• _INFORMATION PROVIDED_:

####################

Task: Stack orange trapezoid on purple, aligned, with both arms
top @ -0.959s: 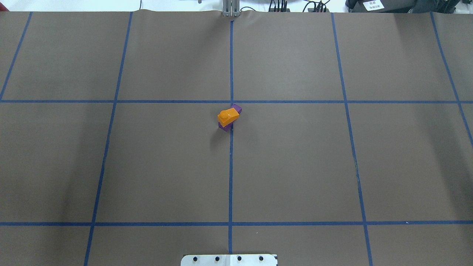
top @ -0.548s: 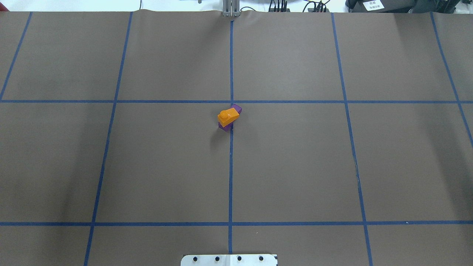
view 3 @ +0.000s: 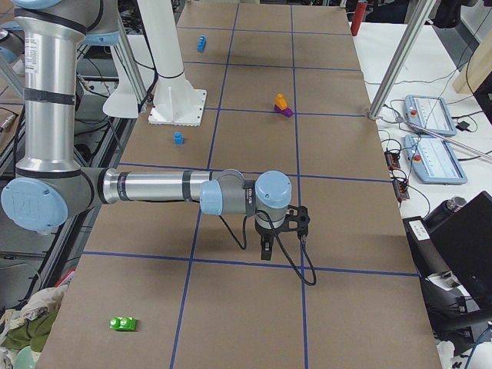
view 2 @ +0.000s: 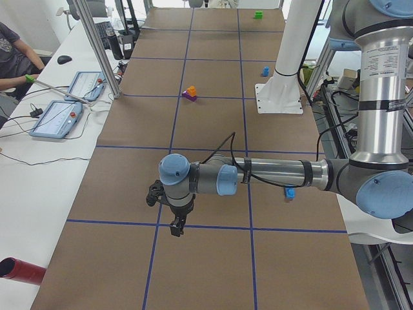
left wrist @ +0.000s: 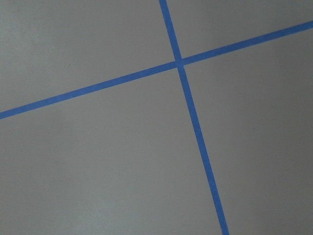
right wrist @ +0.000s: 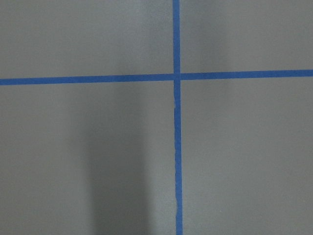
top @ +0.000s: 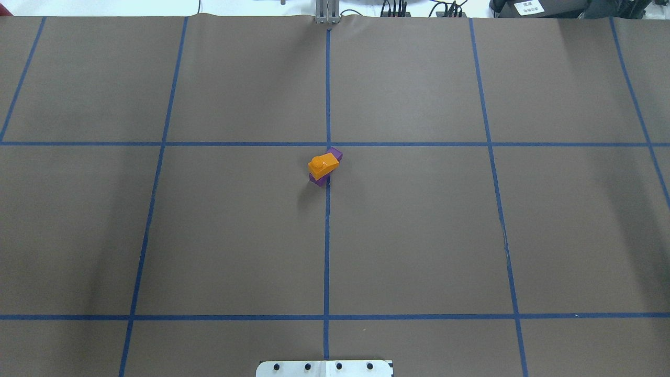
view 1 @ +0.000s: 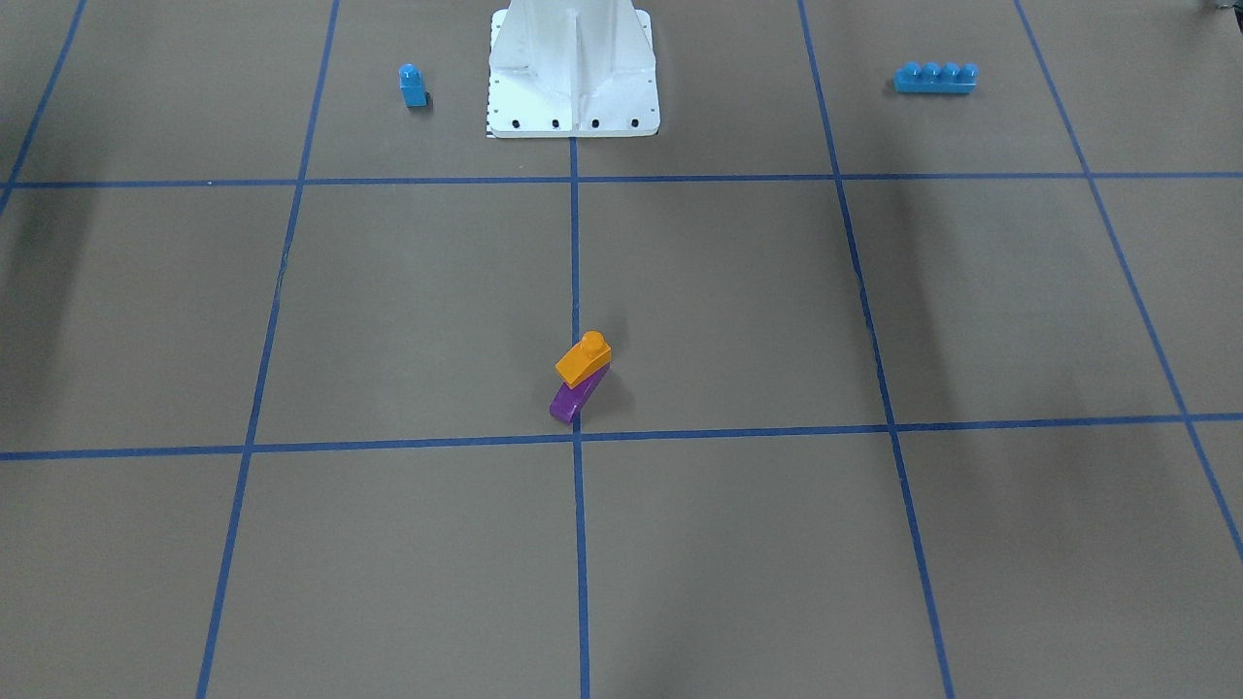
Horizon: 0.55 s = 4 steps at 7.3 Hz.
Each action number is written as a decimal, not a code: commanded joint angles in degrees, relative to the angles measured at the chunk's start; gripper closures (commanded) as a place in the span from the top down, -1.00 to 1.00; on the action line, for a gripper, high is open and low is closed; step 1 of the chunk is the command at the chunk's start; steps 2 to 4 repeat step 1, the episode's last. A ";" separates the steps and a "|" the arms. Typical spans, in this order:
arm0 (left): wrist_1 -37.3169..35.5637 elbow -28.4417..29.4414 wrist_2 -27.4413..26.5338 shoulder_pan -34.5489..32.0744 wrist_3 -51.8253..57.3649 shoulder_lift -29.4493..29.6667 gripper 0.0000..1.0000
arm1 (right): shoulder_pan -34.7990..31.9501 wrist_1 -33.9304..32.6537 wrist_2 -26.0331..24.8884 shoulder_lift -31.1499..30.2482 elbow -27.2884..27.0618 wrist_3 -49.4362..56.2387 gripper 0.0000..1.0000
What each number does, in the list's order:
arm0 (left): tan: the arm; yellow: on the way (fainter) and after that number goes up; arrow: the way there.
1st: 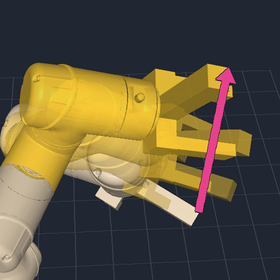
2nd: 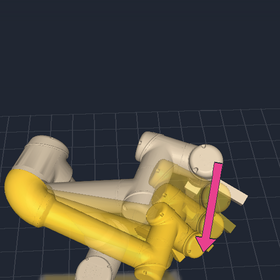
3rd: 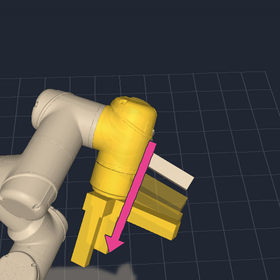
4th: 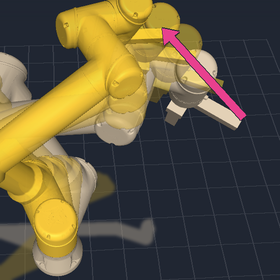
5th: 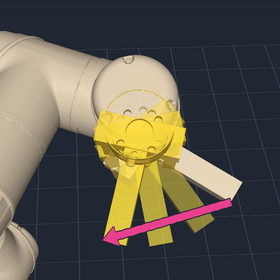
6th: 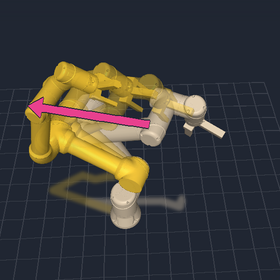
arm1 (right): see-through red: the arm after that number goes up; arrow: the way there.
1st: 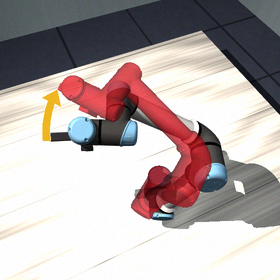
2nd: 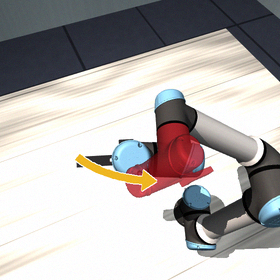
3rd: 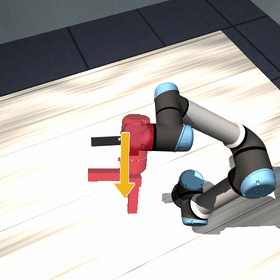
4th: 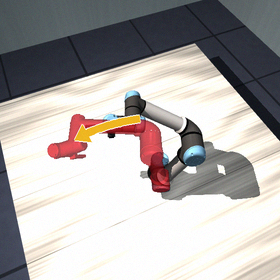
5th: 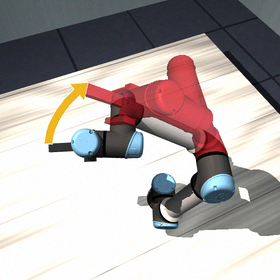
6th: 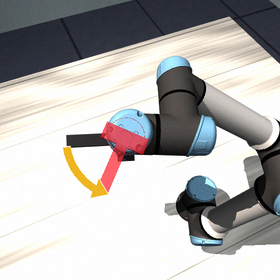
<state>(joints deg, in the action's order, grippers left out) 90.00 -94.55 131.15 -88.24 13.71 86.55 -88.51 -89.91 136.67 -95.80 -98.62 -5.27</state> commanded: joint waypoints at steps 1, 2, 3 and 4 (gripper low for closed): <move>0.00 0.07 -0.19 0.00 0.00 0.11 1.00 | 0.00 0.00 0.00 0.00 0.00 0.00 1.00; 0.00 0.07 -0.19 0.00 0.00 0.11 1.00 | 0.00 0.00 0.00 0.00 0.00 0.00 1.00; 0.00 0.07 -0.19 0.00 0.00 0.11 1.00 | 0.00 0.00 0.00 0.00 0.00 0.00 1.00; 0.00 0.07 -0.19 0.00 0.00 0.11 1.00 | 0.00 0.00 0.00 0.00 0.00 0.00 1.00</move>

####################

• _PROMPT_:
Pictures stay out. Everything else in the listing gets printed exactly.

• _WRITTEN RESPONSE_:
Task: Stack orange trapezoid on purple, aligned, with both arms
top @ -0.959s: 
top @ -0.548s: 
view 3 @ +0.000s: 
view 2 @ +0.000s: 
left wrist @ +0.000s: 
right wrist @ +0.000s: 
top @ +0.000s: 
view 1 @ +0.000s: 
Horizon: 0.55 s = 4 steps at 7.3 Hz.
Each action number is written as a decimal, not a code: commanded joint angles in degrees, relative to the angles measured at the chunk's start; gripper closures (commanded) as a place in the span from the top down, -1.00 to 1.00; on the action line, for a gripper, high is open and low is closed; step 1 of the chunk is the command at the chunk's start; steps 2 to 4 repeat step 1, the episode's last. A ";" separates the steps and a "|" the arms. Typical spans, in this order:
arm0 (left): wrist_1 -37.3169..35.5637 elbow -28.4417..29.4414 wrist_2 -27.4413..26.5338 shoulder_pan -34.5489..32.0744 wrist_3 -51.8253..57.3649 shoulder_lift -29.4493..29.6667 gripper 0.0000..1.0000
arm1 (right): shoulder_pan -34.7990..31.9501 wrist_1 -33.9304..32.6537 wrist_2 -26.0331..24.8884 shoulder_lift -31.1499..30.2482 elbow -27.2884..27.0618 wrist_3 -49.4362..56.2387 gripper 0.0000..1.0000
What each number does, in the list's order:
arm0 (left): tan: the arm; yellow: on the way (fainter) and after that number goes up; arrow: the way there.
1st: 
2nd: 
3rd: 
4th: 
5th: 
6th: 
arm1 (right): see-through red: the arm after that number goes up; arrow: the way there.
1st: 
2nd: 
3rd: 
4th: 
5th: 
6th: 
<state>(joints deg, in the action's order, grippers left out) 90.00 -94.55 131.15 -88.24 13.71 86.55 -88.51 -89.91 136.67 -95.80 -98.62 -5.27</state> commanded: joint waypoints at steps 1, 2, 3 and 4 (gripper low for closed): <move>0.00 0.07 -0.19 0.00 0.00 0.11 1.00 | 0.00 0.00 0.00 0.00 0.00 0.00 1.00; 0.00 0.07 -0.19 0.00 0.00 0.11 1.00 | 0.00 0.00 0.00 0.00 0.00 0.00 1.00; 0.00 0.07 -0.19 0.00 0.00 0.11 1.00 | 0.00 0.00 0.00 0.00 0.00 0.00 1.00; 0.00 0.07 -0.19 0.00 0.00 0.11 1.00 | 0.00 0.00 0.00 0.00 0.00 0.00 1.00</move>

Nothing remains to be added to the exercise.